WORK ORDER » Go through the material line by line. Say how many lines contain the word "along", and give nothing more.

MATERIAL PROVIDED »
^^^^^^^^

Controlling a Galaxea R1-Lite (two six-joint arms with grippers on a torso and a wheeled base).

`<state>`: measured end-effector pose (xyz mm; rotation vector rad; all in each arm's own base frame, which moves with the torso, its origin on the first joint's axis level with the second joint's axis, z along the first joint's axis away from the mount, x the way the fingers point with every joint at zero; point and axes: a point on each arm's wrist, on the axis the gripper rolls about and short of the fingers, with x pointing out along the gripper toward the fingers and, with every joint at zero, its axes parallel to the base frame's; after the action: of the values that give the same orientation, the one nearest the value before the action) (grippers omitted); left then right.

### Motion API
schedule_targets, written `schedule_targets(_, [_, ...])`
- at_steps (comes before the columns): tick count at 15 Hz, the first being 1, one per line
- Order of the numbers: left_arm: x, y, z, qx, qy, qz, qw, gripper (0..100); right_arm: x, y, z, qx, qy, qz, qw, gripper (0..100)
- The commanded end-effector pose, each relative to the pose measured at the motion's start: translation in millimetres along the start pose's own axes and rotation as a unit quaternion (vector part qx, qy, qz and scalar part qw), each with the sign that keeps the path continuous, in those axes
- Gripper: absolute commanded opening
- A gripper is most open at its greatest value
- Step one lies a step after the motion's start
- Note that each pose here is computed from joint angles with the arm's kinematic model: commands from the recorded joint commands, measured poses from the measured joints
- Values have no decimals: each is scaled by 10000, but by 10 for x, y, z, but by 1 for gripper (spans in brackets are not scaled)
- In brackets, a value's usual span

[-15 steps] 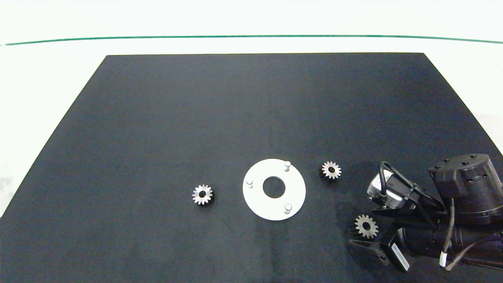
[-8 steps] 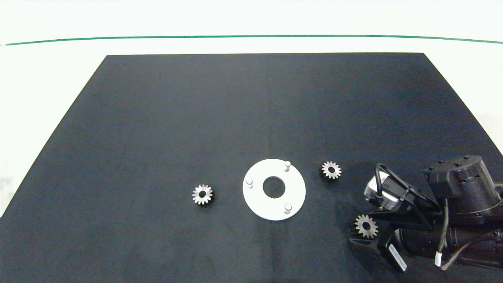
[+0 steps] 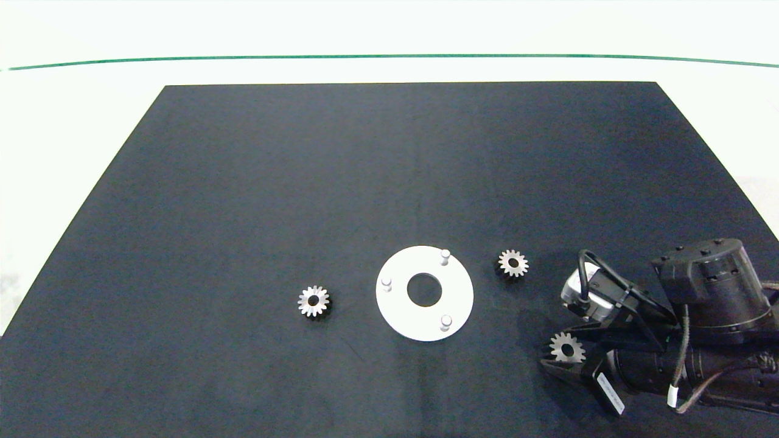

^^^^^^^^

SOLUTION BELOW » 2